From the line with "12: (175, 115)" to the line with "(114, 386): 90", retype each line exactly as it stands in the records below, but skip the pictures.

Start of RECORDS

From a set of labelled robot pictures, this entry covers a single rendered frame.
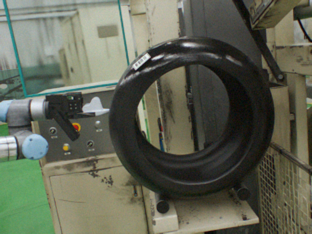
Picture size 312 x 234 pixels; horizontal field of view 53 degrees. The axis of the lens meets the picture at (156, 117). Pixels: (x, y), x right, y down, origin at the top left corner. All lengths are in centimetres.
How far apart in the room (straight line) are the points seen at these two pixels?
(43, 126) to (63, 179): 30
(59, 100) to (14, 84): 898
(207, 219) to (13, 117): 75
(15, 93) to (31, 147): 910
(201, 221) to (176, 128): 43
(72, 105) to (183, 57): 40
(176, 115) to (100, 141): 52
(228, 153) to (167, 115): 31
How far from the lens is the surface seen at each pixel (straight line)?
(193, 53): 98
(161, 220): 113
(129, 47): 467
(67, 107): 108
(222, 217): 121
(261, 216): 167
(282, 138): 146
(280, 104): 142
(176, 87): 136
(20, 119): 113
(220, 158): 132
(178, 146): 142
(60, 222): 189
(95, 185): 176
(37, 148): 100
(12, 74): 1006
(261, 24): 130
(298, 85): 146
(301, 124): 150
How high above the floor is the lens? 143
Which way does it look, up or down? 12 degrees down
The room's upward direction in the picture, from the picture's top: 8 degrees counter-clockwise
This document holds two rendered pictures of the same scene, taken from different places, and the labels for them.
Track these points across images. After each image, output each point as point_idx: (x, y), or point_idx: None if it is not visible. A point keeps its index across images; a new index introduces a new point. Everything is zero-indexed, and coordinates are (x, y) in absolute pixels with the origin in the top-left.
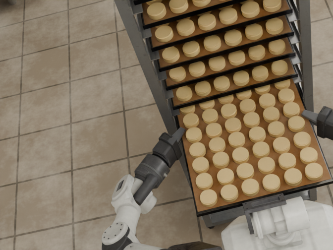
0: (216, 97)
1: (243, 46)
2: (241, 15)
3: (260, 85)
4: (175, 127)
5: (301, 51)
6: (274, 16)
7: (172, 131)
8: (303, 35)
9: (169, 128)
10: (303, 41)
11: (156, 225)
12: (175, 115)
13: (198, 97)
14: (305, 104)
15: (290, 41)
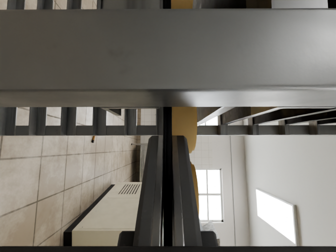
0: (215, 114)
1: (290, 118)
2: None
3: (199, 124)
4: (159, 107)
5: (234, 134)
6: (296, 123)
7: (111, 101)
8: (255, 135)
9: (157, 98)
10: (247, 135)
11: None
12: (267, 111)
13: None
14: (145, 135)
15: (253, 131)
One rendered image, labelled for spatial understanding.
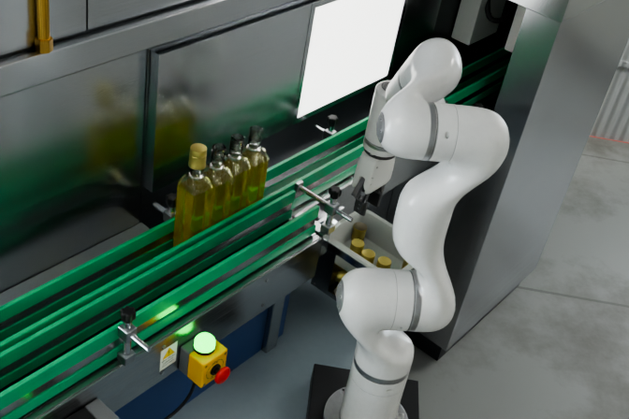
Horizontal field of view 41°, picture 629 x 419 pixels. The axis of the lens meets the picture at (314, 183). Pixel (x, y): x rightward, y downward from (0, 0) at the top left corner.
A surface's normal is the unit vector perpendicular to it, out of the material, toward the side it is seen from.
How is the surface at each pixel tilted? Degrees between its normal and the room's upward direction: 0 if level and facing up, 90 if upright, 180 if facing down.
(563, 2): 90
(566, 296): 0
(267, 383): 0
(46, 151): 90
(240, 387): 0
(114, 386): 90
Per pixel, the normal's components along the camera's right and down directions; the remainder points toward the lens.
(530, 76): -0.64, 0.36
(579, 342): 0.15, -0.80
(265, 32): 0.75, 0.48
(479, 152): 0.09, 0.55
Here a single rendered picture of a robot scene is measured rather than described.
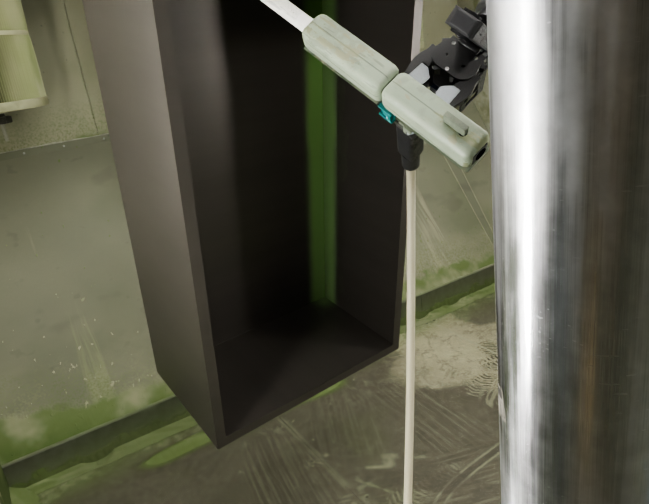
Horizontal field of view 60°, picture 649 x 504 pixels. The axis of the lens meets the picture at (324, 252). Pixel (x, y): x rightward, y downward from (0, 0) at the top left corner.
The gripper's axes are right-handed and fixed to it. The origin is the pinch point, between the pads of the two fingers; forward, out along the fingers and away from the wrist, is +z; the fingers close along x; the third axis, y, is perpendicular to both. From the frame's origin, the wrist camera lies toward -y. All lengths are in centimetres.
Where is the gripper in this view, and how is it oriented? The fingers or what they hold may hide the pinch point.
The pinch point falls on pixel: (403, 116)
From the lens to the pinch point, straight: 81.7
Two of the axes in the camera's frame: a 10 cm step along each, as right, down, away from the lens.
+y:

End of RECORDS

* **RESULT FOR THIS EXERCISE**:
12: (175, 115)
13: (198, 97)
14: (305, 104)
15: (290, 41)
0: (215, 114)
1: (290, 118)
2: None
3: (199, 124)
4: (159, 107)
5: (234, 134)
6: (296, 123)
7: (111, 101)
8: (255, 135)
9: (157, 98)
10: (247, 135)
11: None
12: (267, 111)
13: None
14: (145, 135)
15: (253, 131)
One rendered image, labelled for spatial understanding.
Horizontal field of view 41°, picture 629 x 419 pixels. The axis of the lens meets the picture at (314, 183). Pixel (x, y): x rightward, y downward from (0, 0) at the top left corner.
A surface's normal is the unit vector perpendicular to it, out of the material, toward the side it is seen from.
How is the surface at each pixel tilted? Degrees between its normal and the room's upward direction: 0 if level and facing up, 90 if upright, 180 if facing down.
(563, 2): 90
(566, 296): 0
(267, 383): 0
(46, 151): 90
(240, 387): 0
(114, 386): 90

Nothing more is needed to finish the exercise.